Mark 9:2

Six days later, Jesus took with him Peter, James, and John, and led them up a high mountain alone by themselves. There his appearance was transformed before their eyes,


a sixth-day sabbath
transforms valleys to mountains
in preparation for wilderness
straightening and testing

this is non-crowd activity
confirming every past
healing and teaching
including those on the way

such transformation
ocean deep or mountain high
invests actionable authority
blessing and assurance

a butterfly effect is present
in discipleship fishing
and a reverse effect is revealed
in prophetic analysis


For the moment, taking 9:1 as prelude to Jesus “transfiguration”, we have opportunity to let “six days” roll around in our imagination. Six days can be so full that they are one event—creation. Six days can drag on interminably—Moses waiting for a something, anything, after being called to Mount Sinai.

We can also see how Sabin-277, gets to, “The Transfiguration does in fact present an imaginative rendering of what God’s final kingdom will be like.” The presence of G*D doesn’t wait until death; it is a mere six days away, or six hours, or six minutes or seconds—or, BANG, Now!
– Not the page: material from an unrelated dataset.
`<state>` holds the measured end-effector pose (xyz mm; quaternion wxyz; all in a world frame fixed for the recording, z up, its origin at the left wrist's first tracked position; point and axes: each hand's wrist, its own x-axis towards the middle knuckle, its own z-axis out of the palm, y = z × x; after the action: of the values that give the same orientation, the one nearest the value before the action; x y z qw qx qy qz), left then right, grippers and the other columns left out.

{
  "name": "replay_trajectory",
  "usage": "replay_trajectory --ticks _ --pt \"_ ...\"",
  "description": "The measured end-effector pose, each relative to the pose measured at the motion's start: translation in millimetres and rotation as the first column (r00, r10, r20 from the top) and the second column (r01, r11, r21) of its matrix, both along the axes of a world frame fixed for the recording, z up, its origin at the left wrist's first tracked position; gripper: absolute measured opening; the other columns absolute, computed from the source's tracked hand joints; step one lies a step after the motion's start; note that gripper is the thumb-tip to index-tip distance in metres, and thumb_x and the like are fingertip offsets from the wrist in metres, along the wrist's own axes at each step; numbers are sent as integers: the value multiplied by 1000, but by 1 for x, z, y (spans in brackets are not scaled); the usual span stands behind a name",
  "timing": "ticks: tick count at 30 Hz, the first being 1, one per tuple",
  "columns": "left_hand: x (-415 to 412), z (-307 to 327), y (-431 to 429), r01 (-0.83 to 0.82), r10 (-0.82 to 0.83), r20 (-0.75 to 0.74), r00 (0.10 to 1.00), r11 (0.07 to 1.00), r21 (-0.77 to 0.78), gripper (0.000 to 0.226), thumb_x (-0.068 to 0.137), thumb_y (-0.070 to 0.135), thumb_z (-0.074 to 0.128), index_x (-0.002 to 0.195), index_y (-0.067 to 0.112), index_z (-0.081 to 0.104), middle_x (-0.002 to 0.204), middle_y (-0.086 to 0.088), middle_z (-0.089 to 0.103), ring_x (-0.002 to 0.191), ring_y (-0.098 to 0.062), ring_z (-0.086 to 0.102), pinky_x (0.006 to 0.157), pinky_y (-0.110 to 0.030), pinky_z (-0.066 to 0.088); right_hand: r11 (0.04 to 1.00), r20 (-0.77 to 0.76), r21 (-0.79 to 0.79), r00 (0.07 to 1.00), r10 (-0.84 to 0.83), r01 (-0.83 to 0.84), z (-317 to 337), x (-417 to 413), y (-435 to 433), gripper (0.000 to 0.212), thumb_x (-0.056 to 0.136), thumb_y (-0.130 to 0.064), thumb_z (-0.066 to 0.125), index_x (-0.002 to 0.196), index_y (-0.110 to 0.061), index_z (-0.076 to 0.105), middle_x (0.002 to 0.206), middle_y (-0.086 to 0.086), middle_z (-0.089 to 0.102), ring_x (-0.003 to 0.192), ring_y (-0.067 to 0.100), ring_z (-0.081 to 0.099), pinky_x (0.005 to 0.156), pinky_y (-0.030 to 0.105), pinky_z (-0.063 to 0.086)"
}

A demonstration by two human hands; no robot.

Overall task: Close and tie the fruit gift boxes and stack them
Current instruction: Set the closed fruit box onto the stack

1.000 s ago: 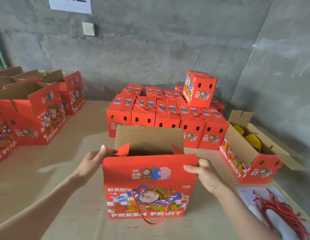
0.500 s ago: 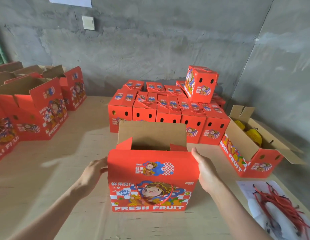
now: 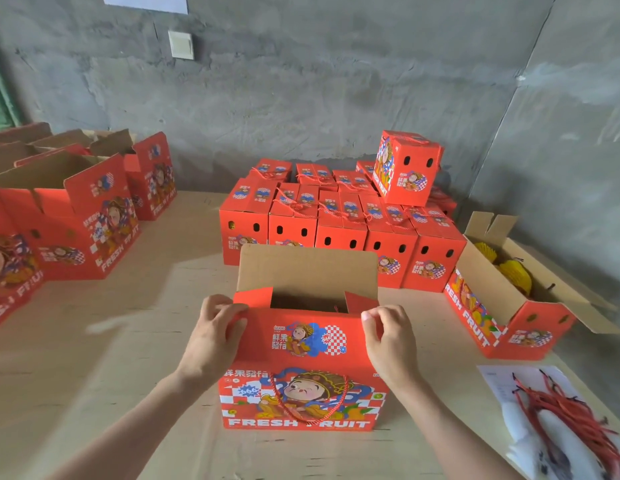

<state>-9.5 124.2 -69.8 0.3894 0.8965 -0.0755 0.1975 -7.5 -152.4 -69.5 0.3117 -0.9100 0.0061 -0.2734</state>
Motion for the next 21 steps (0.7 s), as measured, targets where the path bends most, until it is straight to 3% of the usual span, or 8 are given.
replay_trajectory --ticks 1,3,5,7,10,12,16,21 --pt "1 2 3 60 -57 -44 997 995 75 59 89 55 51 117 4 59 120 -6 45 105 -19 47 94 -46 47 997 18 -77 1000 15 -13 -2 -1 1 24 92 -26 61 94 -2 67 94 9 61 90 25 58 72 31 48" --pt "6 3 10 149 -101 -158 982 931 334 110 61 94 30 130 11 47 128 0 42 118 -18 38 107 -40 31 969 31 -247 999 40 -32 -2 -3 1 42 91 -47 51 97 -9 69 93 5 61 91 23 56 76 37 48" --pt "8 5 11 188 -66 -209 976 740 645 125 44 101 27 142 23 29 130 3 35 124 -19 28 113 -40 14 917 5 -393 997 76 -68 -1 -3 1 60 87 -62 37 98 -11 68 93 3 61 93 24 55 83 39 46" --pt "12 3 5 175 -68 -170 983 630 757 121 47 93 45 146 27 20 127 1 33 122 -21 28 113 -40 12 880 -125 -449 986 109 -154 1 -2 0 79 82 -77 26 108 -12 62 103 1 57 99 22 53 91 39 41" --pt "16 -1 -2 144 -117 -88 989 659 738 113 49 80 64 140 20 33 125 -2 39 118 -22 35 110 -39 24 799 -290 -516 941 175 -308 3 0 -8 110 62 -97 13 130 -16 46 118 -2 46 109 16 44 101 35 29" --pt "17 -2 0 177 -139 -112 984 688 704 111 51 80 65 139 20 32 128 0 35 119 -18 32 108 -34 25 734 -325 -566 920 221 -376 2 0 -13 120 55 -101 17 137 -16 38 121 -2 42 111 16 42 103 34 27" --pt "21 -2 0 210 -139 -158 978 685 698 112 52 83 61 140 22 25 130 4 29 119 -14 26 107 -30 24 722 -293 -598 933 208 -349 -1 4 -13 114 50 -100 35 130 -18 41 115 -4 44 107 16 40 99 33 30" --pt "22 -3 3 240 -161 -178 971 698 675 112 52 80 63 140 22 26 127 4 30 116 -14 26 106 -31 27 725 -305 -585 927 219 -364 0 7 -13 114 49 -101 32 129 -21 40 114 -4 45 104 14 41 98 31 32"
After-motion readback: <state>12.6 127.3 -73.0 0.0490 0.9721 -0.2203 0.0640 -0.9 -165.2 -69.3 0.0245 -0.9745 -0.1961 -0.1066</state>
The presence of G*D is always in the air awaiting a kairotic moment of partnering.

The fancy word and religious jargon, “Transfiguration”, is, in the Greek μεταμορφόω (metamorphoō, to change into another form, transform). We all do this when we beam with pleasure or weep deep sorrow. Birth through a vaginal canal or shell is transformative. Rites of passage and cocoons show us this shift.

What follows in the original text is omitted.